The table below shows which devices support real-time streaming (generating audio faster than playback):
Device |
|
|
|---|---|---|
M5 Max |
✅ |
✅ |
M3 Max |
✅ |
✅ |
M2 Max |
✅ |
✅ |
M4 Pro |
✅ |
✅ |
M2 Pro |
✅ |
❌ |
M1 Pro |
✅ |
❌ |
M4 Air |
✅ |
❌ |
M3 Air |
✅ |
❌ |
M1 Air |
✅ |
❌ |
Download models#
Use the mrt models CLI to fetch models (automatically saved in ~/Documents/Magenta/magenta-rt-v2/)

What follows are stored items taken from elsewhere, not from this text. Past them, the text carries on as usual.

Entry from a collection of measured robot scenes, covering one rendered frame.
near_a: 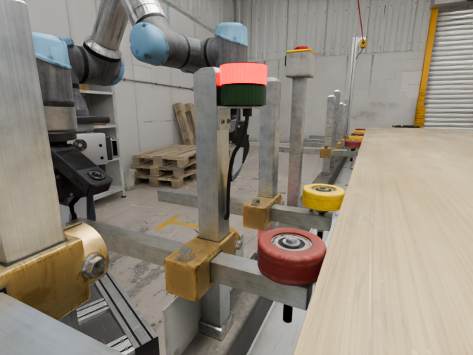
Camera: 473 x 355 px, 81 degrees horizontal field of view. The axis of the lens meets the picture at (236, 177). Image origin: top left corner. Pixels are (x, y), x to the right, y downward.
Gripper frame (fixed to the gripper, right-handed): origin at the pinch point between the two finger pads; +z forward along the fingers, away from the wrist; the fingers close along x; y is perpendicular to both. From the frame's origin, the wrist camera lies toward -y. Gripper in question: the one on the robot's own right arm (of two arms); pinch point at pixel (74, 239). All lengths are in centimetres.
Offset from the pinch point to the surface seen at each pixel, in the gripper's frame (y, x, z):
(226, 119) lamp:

# Download resource models:
# MusicCoCa and SpectroStream
mrt models init
# Download Depthformer models
# exported in mlxfn format
mrt models download
Expected directory layout:
~/Documents/Magenta/magenta-rt-v2/
├── resources/
│ ├── musiccoca/
│ │ ├── audio_preprocessor.tflite
│ │ ├── music_encoder.tflite
│ │ ├── pretrained_vector_quantizer.tflite
│ │ ├── spm.model
│ │ └── text_encoder.tflite
│ └── spectrostream/
│ ├── spectrostream_encoder.mlxfn
│ ├── decoder.safetensors
│ ├── encoder.safetensors
│ └── quantizer.safetensors
├── models/
│ └── <model_name>/
│ ├── <model_name>.mlxfn
│ └── <model_name>_state.safetensors
└── checkpoints/
└── <model_name>.safetensors
Download raw checkpoints#
One may find raw model checkpoints (safetensors before exporting to mlxfn) useful for research purposes. Thus we offer them via mrt checkpoints download CLI.